_INSTRUCTIONS TO FOLLOW:_ Begin at the first line below and copy each line exactly, ending with the line where "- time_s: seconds" appears.

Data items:
==*==
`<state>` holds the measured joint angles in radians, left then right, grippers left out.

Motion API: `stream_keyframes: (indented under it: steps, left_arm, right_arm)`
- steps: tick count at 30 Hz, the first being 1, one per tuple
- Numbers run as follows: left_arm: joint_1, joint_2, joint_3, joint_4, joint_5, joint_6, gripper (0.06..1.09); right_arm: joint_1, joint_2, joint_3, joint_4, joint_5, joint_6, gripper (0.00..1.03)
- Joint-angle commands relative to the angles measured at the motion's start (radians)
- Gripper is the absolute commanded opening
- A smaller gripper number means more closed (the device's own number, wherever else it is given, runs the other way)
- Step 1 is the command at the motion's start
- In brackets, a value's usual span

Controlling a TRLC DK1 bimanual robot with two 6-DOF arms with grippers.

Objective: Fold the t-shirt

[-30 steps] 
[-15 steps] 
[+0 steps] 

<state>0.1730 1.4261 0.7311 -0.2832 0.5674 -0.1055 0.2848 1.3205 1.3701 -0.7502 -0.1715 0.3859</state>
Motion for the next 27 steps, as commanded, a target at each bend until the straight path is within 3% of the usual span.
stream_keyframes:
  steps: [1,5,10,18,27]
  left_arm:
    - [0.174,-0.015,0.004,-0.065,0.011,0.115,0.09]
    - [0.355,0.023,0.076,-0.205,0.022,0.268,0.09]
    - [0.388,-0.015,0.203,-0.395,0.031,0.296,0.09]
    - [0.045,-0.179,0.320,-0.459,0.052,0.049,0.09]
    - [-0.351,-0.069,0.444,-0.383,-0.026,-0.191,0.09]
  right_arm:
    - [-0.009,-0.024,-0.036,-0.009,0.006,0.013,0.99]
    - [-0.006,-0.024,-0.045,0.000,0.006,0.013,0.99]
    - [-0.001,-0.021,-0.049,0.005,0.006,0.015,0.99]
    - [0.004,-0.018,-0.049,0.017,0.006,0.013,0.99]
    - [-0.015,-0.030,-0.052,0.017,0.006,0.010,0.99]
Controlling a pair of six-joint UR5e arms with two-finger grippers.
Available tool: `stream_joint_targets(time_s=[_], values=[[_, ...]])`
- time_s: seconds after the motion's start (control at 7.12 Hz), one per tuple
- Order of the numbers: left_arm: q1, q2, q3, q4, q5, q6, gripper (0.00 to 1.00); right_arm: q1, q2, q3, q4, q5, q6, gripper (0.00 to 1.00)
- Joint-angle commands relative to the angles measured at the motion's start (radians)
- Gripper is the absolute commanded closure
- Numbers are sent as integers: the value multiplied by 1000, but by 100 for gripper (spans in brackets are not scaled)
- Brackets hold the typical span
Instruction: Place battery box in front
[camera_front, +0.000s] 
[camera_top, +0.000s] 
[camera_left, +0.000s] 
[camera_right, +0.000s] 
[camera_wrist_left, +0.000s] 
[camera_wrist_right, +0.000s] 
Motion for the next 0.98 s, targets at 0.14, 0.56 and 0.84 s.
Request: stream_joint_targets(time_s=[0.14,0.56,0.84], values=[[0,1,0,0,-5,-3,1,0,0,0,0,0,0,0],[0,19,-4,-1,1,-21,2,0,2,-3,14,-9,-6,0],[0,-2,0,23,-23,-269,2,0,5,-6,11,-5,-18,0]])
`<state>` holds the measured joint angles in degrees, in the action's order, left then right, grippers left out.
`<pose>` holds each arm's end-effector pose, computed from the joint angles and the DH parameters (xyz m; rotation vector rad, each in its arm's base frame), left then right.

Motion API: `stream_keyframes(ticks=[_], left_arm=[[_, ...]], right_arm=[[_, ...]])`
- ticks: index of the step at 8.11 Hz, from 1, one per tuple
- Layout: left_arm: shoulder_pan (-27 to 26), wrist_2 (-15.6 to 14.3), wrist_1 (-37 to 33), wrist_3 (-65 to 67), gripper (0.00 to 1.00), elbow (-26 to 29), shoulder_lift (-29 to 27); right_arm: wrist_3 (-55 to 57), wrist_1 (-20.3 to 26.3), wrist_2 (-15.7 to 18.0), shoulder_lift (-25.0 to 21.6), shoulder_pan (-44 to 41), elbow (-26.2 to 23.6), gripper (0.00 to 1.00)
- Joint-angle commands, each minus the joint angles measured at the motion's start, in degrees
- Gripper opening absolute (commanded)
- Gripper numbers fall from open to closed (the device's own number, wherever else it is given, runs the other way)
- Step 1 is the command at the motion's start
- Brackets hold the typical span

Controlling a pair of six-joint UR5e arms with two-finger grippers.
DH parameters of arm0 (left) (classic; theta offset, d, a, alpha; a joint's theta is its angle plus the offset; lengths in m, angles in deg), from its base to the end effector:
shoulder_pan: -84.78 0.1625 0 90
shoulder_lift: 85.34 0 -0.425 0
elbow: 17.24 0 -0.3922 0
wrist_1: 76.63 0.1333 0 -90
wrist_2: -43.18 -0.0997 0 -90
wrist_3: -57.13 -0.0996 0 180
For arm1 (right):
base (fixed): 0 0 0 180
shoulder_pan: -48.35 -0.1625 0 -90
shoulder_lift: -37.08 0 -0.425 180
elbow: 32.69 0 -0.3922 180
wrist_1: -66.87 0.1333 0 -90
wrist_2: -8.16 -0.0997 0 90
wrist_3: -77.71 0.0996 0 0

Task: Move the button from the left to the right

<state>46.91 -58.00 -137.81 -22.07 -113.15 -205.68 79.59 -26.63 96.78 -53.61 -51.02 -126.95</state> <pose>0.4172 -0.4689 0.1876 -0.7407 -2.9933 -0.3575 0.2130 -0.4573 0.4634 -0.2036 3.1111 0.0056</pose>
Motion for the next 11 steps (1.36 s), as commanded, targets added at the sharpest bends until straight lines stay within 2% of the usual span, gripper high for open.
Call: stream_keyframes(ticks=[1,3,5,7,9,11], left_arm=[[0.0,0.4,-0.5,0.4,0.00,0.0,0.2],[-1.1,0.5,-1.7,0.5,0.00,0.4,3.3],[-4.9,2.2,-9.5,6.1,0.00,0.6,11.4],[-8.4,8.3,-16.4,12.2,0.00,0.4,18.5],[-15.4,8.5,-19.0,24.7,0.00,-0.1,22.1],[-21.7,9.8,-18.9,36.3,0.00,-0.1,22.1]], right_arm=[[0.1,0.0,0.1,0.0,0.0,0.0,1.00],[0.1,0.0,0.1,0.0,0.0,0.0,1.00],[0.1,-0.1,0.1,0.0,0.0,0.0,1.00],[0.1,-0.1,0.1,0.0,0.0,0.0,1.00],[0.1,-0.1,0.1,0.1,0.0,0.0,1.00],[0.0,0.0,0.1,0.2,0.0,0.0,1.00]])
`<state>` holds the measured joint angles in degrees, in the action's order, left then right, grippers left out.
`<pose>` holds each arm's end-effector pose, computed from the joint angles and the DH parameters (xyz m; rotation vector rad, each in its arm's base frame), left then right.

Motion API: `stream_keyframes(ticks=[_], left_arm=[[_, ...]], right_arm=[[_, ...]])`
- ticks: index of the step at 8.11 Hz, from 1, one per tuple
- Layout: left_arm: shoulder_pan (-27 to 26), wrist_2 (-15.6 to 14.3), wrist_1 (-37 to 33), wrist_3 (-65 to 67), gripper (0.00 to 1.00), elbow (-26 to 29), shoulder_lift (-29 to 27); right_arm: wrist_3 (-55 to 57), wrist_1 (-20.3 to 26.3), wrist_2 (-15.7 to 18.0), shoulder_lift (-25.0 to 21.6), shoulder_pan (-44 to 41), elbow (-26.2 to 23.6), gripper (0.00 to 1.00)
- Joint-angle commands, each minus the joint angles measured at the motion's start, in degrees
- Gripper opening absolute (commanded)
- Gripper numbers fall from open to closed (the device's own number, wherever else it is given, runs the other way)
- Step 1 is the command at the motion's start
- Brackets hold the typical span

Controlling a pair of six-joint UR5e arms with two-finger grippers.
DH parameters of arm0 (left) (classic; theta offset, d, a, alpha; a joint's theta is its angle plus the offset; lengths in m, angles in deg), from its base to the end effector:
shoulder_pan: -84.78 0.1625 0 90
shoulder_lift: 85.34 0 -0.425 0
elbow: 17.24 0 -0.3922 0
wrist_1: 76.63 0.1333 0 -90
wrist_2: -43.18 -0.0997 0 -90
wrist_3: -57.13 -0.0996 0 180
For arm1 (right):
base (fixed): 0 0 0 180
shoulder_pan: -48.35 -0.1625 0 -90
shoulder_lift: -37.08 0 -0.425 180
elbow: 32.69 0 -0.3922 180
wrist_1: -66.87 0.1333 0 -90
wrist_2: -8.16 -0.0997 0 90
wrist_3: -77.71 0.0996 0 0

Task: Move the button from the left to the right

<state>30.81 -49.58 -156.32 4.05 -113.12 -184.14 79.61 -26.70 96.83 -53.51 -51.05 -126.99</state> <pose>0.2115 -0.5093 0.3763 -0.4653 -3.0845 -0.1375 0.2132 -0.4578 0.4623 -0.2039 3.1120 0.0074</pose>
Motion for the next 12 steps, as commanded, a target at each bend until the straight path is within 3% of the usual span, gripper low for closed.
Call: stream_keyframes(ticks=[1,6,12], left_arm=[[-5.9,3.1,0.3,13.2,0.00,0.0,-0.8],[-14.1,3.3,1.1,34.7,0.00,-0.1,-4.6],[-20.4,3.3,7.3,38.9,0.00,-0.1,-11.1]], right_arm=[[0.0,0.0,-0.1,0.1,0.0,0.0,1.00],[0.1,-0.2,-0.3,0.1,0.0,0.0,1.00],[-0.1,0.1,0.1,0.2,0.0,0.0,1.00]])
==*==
_ANSWER TO THIS TASK:_
`<state>` holds the measured joint angles in radians, left then right, grippers left out.

Motion API: `stream_keyframes: (indented under it: steps, left_arm, right_arm)`
- steps: tick count at 30 Hz, the first being 1, one per tuple
- Numbers run as follows: left_arm: joint_1, joint_2, joint_3, joint_4, joint_5, joint_6, gripper (0.06..1.09); right_arm: joint_1, joint_2, joint_3, joint_4, joint_5, joint_6, gripper (0.00..1.03)
- Joint-angle commands relative to the angles measured at the motion's start (radians)
- Gripper is the absolute commanded opening
- A smaller gripper number means more closed (the device's own number, wherever else it is given, runs the other way)
- Step 1 is the command at the motion's start
- In brackets, a value's usual span

Controlling a TRLC DK1 bimanual robot with two 6-DOF arms with grippers.

Objective: Fold the t-shirt

[-30 steps] 
[-15 steps] 
[+0 steps] 

<state>0.1730 1.4261 0.7311 -0.2832 0.5674 -0.1055 0.2848 1.3205 1.3701 -0.7502 -0.1715 0.3859</state>
Motion for the next 27 steps, as commanded, a target at each bend until the straight path is within 3% of the usual span.
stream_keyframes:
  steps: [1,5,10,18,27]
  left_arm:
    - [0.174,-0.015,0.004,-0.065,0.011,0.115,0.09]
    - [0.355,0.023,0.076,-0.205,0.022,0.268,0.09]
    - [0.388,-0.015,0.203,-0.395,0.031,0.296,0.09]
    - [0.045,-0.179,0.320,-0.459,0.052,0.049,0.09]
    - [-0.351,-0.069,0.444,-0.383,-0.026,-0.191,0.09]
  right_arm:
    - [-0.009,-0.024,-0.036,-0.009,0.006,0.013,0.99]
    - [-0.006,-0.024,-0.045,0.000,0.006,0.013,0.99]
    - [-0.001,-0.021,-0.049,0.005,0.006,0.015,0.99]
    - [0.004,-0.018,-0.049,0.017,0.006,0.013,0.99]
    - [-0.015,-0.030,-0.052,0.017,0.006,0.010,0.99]
Controlling a pair of six-joint UR5e arms with two-finger grippers.
Available tool: `stream_joint_targets(time_s=[_], values=[[_, ...]])`
- time_s: seconds after the motion's start (control at 7.12 Hz), one per tuple

The output requires no additions.